Gary's got degrees in fine art and architecture from the Rhode Island School of Design, and experience in construction, real-estate development and architecture. It all comes together here.
While utterly contemporary, this is also a low-maintenance, budget-minded home that allows aging in place. There is an open kitchen-dining-living area, study and master suite fronting the art studio/storage area. The building materials utilize Marie's favorites: old barn wood, rusty steel, moss and rocks. Window walls slide away, and the house is open to the world beyond, a living room in the woods. (It's not all a slice of heaven. Open walls invite mice.) The entry garden bisects the house into two zones. The storage space has been left raw and could become bedrooms or an apartment for a caregiver.

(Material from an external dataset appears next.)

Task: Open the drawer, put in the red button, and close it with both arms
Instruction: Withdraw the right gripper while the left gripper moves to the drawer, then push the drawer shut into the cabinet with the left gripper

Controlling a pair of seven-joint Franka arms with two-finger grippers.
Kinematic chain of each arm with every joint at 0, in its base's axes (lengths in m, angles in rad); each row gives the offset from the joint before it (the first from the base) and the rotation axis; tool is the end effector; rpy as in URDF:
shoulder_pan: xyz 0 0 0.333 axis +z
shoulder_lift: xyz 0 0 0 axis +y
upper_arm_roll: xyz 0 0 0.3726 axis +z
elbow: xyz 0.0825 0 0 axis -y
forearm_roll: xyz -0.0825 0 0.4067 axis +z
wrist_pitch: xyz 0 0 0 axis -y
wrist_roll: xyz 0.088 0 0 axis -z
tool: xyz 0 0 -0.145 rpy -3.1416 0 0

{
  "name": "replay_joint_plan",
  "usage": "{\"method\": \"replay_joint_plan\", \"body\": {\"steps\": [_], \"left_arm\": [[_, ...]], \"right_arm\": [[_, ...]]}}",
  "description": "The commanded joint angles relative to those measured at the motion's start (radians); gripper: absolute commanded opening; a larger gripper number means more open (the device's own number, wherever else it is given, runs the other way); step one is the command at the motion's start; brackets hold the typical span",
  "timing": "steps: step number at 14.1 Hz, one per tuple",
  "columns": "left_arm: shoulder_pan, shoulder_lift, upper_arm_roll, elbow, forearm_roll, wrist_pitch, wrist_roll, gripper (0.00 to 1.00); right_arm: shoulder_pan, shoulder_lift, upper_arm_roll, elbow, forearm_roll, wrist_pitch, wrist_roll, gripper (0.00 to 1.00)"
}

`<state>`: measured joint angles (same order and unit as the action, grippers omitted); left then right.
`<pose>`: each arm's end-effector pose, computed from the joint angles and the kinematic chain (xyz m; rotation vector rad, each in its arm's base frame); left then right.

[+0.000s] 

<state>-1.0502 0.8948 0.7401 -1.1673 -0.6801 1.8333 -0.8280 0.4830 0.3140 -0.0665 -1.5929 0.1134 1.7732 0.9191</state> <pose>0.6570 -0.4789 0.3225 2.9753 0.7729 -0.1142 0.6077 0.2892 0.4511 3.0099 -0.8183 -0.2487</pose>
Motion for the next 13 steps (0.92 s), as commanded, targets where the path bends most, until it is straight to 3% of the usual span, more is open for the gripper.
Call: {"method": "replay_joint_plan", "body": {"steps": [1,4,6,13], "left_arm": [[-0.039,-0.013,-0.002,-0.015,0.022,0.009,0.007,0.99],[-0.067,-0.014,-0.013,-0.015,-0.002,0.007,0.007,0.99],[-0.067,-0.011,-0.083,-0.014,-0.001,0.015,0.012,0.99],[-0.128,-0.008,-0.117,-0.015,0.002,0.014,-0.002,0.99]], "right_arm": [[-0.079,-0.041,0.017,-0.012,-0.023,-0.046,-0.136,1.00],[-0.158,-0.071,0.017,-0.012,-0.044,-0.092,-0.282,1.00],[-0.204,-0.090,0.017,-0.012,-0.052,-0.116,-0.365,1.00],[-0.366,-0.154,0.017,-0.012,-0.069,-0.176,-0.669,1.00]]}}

Cabinetry is Ikea. "I wanted to spend the money on the things that were structural," Gary says. "A big part of it was glass."
The home was built by Schuchart Dow, after Gary ran into Jim Dow on a dog walk in the park near his home. "I met a guy with a Schuchart Dow jacket on named Jim and I said, 'How'd you like to build my house?' "
They liked it just fine and worked to keep costs down. Schuchart Dow put its efforts constructing the precision envelope. Gary finished the project himself.
There's ingenuity in the details. Not so you'd notice, what with the view demanding all the attention, but the sliding door to the master bedroom glides on inline-skate wheels. The bathroom counter is repurposed bulletproof bank glass.
"There's always another way," Marie says.
"That's how we grew up," Gary says. "Dad was always tearing up the house and rebuilding it."
He gets it honest. And he has built an honest house.
Rebecca Teagarden writes about architecture and design for Pacific Northwest magazine. Benjamin Benschneider is a Pacific Northwest magazine staff photographer.